Gusev took the silence to be criticism. ‘We have no facilities, for this stuff! We couldn’t have stored it!’
‘Storage wouldn’t have been a factor if a forensic team had been brought to the scene, would it?’
‘There was!’
‘At the same time?’ She was exceeding her remit – although not her authority – straying into an operational wilderness about which she knew nothing, full of unseen quicksands and sucking whirlpools. She’d have to tell Aleksai.
‘No,’ conceded the man. ‘But I don’t understand the significance.’
‘Fingerprints could have guided us, literally, to who’d handled it.’
‘It was in their cars!’
‘You questioned Shelapin?’
‘I tried to.’
‘Explain that.’
‘It was just abuse: obscene abuse.’
Natalia had interrogated too many people to accept that generalization. ‘There was something,’ she insisted.
‘He denied any knowledge of the canisters: said they’d been planted.’
‘How were they, in the cars? In boxes? Secured? Loose? What?’
‘Loose.’
‘Wouldn’t they have rolled about, with the movement of the car?’
Gusev regarded her even more blankly than normal. ‘There would have been some movement, I suppose.’
‘You’re a very senior Militia officer: have you ever had any dealings with Agayans before?’
‘No. But I know of him. It’s a major Family.’
‘Tell me about his arrest.’
‘We set up a road block. The moment they drove up to it I had other cars come in behind, so they were trapped. They began shooting at once. Uzi machine guns: Israeli. One of my officers will lose a leg.’
‘How long did it last?’
‘It was very brief. I had twenty-five men: they were outnumbered.’
‘You heard the Yatisyna tape, about an Arab buyer?’
‘Yes.’
‘Is the Agayans Family big enough for an operation like they tried at Kirs: with contacts outside Russia?’
‘They tried the robbery at Kirs!’
It hadn’t been a considered question: she couldn’t afford to be that casual with either of the gang leaders. ‘What’s your reaction to Yatisyna’s claim, against the Militia?

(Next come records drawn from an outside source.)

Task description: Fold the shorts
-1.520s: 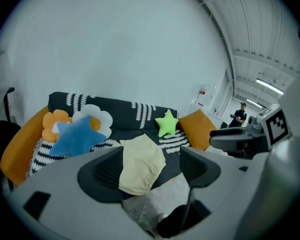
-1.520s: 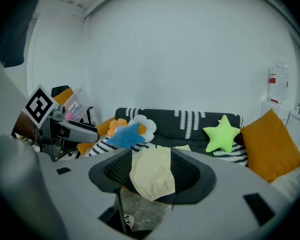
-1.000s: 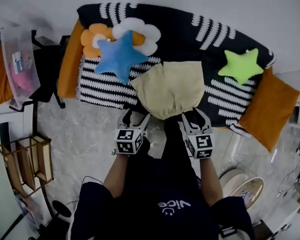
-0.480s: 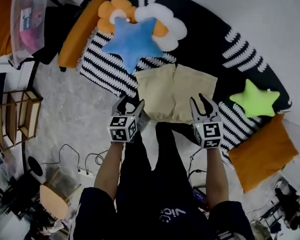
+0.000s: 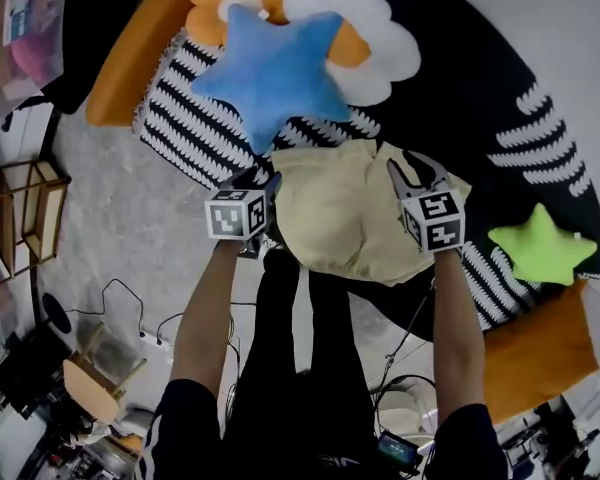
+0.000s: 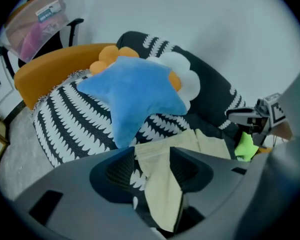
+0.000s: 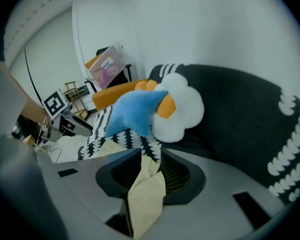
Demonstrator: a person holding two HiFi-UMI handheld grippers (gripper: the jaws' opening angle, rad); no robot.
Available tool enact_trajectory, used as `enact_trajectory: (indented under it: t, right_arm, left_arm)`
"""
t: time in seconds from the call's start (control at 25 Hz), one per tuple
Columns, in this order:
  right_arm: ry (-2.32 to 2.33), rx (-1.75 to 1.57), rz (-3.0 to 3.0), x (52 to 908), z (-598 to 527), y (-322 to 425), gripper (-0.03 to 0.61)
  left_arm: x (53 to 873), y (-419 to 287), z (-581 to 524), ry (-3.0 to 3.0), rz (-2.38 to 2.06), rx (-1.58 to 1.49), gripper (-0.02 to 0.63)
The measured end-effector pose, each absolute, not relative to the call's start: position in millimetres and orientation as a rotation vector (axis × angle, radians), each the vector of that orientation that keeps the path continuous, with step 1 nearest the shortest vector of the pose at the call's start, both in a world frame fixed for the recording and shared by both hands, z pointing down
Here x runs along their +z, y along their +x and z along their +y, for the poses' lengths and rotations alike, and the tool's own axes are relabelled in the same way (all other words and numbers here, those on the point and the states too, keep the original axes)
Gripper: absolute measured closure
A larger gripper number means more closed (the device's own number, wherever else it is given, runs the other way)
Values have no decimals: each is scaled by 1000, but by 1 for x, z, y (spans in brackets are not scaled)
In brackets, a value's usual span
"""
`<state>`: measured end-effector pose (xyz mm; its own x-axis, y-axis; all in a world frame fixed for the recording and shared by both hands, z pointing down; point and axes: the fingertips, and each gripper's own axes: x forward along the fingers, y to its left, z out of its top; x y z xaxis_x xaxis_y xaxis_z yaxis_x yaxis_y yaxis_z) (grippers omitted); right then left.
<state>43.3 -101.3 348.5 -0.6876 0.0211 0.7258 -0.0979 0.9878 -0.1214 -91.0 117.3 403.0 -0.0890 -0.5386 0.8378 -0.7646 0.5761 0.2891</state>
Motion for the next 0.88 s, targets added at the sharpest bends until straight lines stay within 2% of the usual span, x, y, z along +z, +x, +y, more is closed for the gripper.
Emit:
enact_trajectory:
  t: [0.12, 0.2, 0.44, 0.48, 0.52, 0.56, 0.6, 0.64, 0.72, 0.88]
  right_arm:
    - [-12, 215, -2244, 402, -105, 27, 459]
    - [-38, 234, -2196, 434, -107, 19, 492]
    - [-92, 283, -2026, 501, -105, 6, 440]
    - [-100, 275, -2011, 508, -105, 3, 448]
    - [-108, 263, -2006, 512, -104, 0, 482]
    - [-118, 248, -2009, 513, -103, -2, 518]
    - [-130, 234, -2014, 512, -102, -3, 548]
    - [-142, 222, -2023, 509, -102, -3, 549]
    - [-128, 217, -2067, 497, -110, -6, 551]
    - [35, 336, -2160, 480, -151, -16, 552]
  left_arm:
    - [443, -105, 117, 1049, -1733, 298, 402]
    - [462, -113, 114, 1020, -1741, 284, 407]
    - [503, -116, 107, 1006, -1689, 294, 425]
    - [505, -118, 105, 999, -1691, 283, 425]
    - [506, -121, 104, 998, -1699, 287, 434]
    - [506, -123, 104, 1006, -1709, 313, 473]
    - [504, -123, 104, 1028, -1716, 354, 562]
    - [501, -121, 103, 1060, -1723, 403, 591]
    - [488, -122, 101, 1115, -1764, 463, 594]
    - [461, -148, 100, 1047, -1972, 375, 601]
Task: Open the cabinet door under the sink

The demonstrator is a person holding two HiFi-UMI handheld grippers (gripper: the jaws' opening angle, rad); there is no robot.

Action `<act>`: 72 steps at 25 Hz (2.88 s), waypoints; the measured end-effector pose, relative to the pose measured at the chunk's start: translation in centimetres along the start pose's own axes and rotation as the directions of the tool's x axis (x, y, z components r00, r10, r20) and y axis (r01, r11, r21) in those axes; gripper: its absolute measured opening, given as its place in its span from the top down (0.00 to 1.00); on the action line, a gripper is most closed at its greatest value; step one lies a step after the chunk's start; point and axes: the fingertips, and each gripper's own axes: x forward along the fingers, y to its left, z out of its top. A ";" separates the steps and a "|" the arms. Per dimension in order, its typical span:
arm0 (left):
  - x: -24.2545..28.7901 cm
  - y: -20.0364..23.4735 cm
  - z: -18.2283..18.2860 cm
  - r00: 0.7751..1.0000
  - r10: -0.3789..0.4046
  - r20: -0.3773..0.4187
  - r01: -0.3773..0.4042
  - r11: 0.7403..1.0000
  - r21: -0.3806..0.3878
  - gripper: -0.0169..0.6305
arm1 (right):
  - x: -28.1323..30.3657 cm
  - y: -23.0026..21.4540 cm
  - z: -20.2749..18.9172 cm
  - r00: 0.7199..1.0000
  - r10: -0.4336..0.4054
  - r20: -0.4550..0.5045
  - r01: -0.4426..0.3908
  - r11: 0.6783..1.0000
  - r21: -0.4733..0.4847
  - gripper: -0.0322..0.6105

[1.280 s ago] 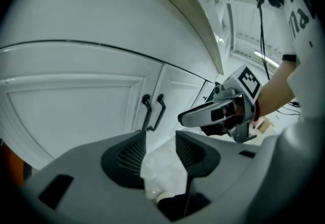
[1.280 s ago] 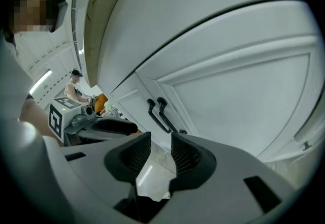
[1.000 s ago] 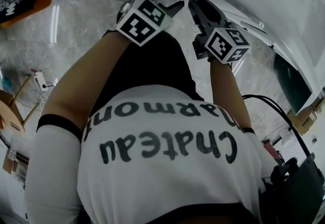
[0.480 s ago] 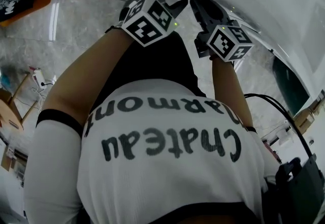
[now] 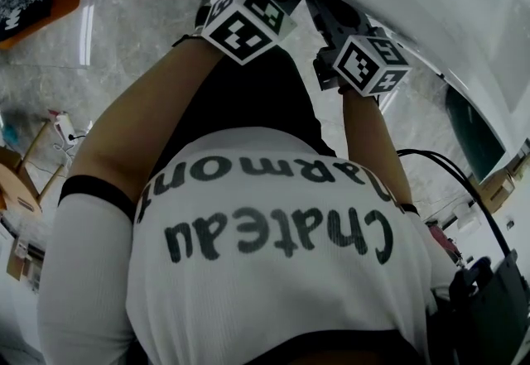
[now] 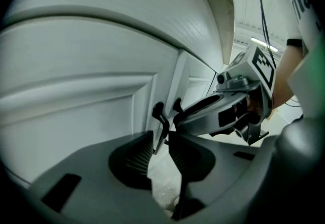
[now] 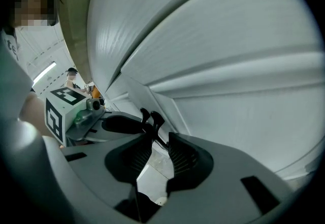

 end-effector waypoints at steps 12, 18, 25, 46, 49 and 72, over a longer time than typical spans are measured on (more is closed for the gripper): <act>1.0 -0.5 0.4 0.999 -0.020 0.038 0.019 0.999 0.032 0.91 | -0.4 0.1 0.1 0.999 -0.042 0.002 0.042 0.995 -0.094 0.84; 0.7 -1.1 0.1 0.992 -0.123 0.011 0.122 0.989 0.085 0.91 | -0.3 0.3 0.0 0.999 -0.041 -0.016 0.038 0.988 -0.150 0.85; 0.5 -1.5 -0.7 0.992 -0.119 -0.051 0.123 0.988 0.090 0.91 | -0.2 0.8 -0.7 0.998 0.005 -0.067 -0.016 0.987 -0.159 0.85; -2.8 -4.8 -5.7 0.959 -0.143 -0.243 0.198 0.956 0.218 0.88 | -3.2 3.9 -5.8 0.959 0.025 -0.283 -0.092 0.970 -0.227 0.84; -3.6 -5.2 -6.8 0.954 -0.146 -0.261 0.216 0.940 0.264 0.88 | -3.4 4.3 -6.6 0.956 0.021 -0.293 -0.089 0.972 -0.220 0.84; -6.0 -6.4 -9.7 0.939 -0.163 -0.302 0.263 0.907 0.329 0.88 | -5.8 4.5 -8.9 0.954 -0.060 -0.294 -0.011 0.972 -0.234 0.83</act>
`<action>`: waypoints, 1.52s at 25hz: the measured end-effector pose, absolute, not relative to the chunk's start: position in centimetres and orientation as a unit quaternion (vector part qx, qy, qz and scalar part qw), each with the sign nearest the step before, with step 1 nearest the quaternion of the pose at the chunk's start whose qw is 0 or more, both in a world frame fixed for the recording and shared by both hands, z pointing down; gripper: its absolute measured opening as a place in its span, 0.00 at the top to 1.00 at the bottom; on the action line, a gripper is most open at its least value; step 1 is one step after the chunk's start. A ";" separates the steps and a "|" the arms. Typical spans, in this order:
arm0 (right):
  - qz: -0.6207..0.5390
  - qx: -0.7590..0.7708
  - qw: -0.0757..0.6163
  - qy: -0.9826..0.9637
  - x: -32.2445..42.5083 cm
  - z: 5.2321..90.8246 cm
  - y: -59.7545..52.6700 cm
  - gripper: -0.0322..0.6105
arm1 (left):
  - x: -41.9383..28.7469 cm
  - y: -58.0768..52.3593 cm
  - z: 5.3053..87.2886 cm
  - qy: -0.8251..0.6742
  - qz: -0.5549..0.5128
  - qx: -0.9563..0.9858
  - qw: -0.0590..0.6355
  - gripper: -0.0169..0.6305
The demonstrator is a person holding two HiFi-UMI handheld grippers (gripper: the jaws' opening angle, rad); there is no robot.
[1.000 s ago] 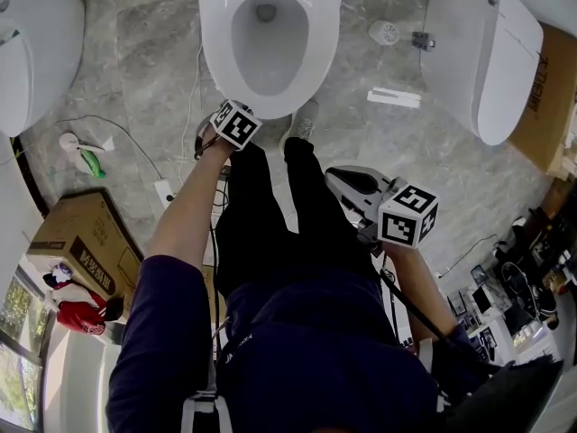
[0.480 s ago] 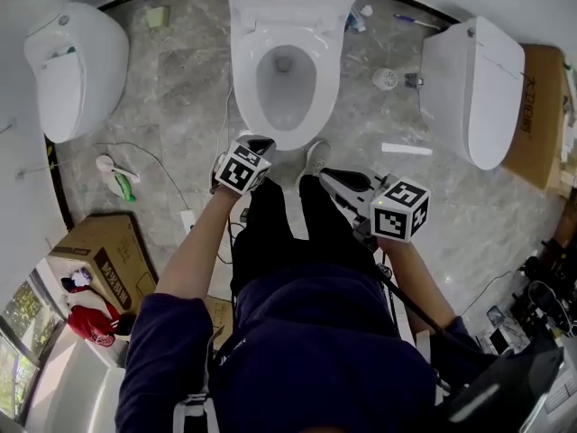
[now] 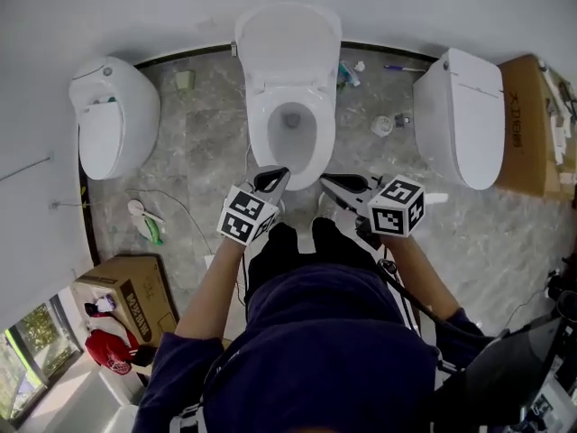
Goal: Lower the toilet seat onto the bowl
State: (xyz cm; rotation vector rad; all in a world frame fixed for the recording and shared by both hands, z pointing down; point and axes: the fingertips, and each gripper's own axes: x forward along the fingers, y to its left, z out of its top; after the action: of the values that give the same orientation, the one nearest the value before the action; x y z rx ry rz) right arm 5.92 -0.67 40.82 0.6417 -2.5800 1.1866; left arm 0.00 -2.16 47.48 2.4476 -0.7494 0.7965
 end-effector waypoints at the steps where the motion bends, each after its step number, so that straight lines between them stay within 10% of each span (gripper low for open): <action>1: 0.396 0.222 0.107 -0.885 6.0 39.8 -0.9 0.94 | 0.1 -2.5 45.9 -0.273 0.283 0.894 0.214 0.97; 19: 0.226 0.255 -0.001 -0.940 2.4 21.5 -2.3 0.94 | -2.7 -3.9 24.0 -0.277 0.133 0.949 0.072 0.97; 38: 0.221 0.257 0.011 -0.941 2.1 21.4 -3.9 0.94 | -3.8 -4.7 23.2 -0.286 0.112 0.948 0.084 0.97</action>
State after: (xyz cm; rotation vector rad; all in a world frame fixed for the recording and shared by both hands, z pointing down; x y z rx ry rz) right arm 2.07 -3.91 21.44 0.8010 -2.9359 0.6901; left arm -3.85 -4.68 23.23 2.8275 -0.8537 0.3344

Were you surprised?’
‘No.’ There was no hesitation.
‘Why not?’ prompted Natalia.
‘Every law enforcement organization in Russia is infected. Are you surprised that virtually every former KGB officer is now involved in organized crime?’
‘I would be, if it were true.’
‘It is.’
‘You’re the head of the largest Militia division in Russia!’ repeated Natalia. ‘If you know it’s true haven’t you tried to do something about it?’ She was going way beyond the original intention of the interview.
The face broke again, into a patronizing smile. Gusev’s teeth were very bad, overcrowded and displaced: one in the front was practically covering another behind. ‘Since 1992 I have initiated disciplinary proceedings against a total of two hundred and thirty officers, up to the rank of inspector, in the central Moscow division alone. The accusations against ten were unproven but I still dismissed them. The remaining two hundred and twenty are serving prison sentences.’ Gusev paused. ‘I knew Nikolai Ivanovich Oskin. I was looking forward to his being transferred under my jurisdiction. He was an honest man.’
‘I was not making any criticism,’ said Natalia. ‘I was asking your opinion.’
‘In my opinion there is no such thing as law and order in Russia,’ declared Gusev. ‘The country is collapsing into total chaos. And no one could care!
‘A few care.’
‘A few is not enough.’
‘If I get what I expect from Agayans, we can provide cellmates for a lot of those you’ve already put into jail,’ suggested Natalia.